----- Collected material

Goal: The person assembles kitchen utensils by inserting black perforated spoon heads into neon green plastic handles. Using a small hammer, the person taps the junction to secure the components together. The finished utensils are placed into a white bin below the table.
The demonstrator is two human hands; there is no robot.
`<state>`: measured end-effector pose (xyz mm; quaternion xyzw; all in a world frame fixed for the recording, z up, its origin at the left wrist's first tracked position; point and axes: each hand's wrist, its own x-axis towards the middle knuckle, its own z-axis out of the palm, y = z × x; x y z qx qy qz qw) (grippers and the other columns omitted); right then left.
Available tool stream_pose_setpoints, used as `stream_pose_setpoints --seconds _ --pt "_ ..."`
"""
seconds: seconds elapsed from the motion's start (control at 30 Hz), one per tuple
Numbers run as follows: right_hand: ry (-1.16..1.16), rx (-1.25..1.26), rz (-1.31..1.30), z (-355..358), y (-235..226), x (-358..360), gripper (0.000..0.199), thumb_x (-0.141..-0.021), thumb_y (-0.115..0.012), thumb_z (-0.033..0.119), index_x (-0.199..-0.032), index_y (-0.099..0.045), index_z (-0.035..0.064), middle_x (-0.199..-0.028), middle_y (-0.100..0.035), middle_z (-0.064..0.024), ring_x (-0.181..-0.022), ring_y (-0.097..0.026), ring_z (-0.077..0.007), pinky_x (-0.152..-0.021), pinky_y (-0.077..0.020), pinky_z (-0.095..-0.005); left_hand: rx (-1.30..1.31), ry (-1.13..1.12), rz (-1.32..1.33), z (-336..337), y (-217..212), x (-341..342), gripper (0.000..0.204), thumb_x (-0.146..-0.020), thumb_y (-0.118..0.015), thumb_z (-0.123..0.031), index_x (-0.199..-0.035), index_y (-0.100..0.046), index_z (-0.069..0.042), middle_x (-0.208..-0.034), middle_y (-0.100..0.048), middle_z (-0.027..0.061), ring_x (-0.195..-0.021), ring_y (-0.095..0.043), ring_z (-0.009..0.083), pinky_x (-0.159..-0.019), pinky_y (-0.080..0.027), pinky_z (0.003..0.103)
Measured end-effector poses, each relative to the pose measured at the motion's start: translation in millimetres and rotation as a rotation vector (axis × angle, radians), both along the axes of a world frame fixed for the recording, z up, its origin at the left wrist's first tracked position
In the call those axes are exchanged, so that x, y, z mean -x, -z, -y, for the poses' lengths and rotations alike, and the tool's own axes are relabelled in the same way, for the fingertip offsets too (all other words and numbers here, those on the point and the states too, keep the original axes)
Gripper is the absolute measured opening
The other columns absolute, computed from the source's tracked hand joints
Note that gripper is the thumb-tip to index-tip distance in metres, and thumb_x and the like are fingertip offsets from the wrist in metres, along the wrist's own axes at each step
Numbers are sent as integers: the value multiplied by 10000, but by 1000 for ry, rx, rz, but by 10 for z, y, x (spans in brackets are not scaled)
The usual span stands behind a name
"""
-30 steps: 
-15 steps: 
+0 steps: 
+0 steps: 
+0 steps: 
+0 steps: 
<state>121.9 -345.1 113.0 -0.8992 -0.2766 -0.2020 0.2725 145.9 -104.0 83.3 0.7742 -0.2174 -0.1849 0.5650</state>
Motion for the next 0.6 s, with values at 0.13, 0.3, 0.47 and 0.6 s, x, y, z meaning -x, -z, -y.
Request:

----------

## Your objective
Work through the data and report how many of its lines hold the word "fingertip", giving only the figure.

## Task solution
2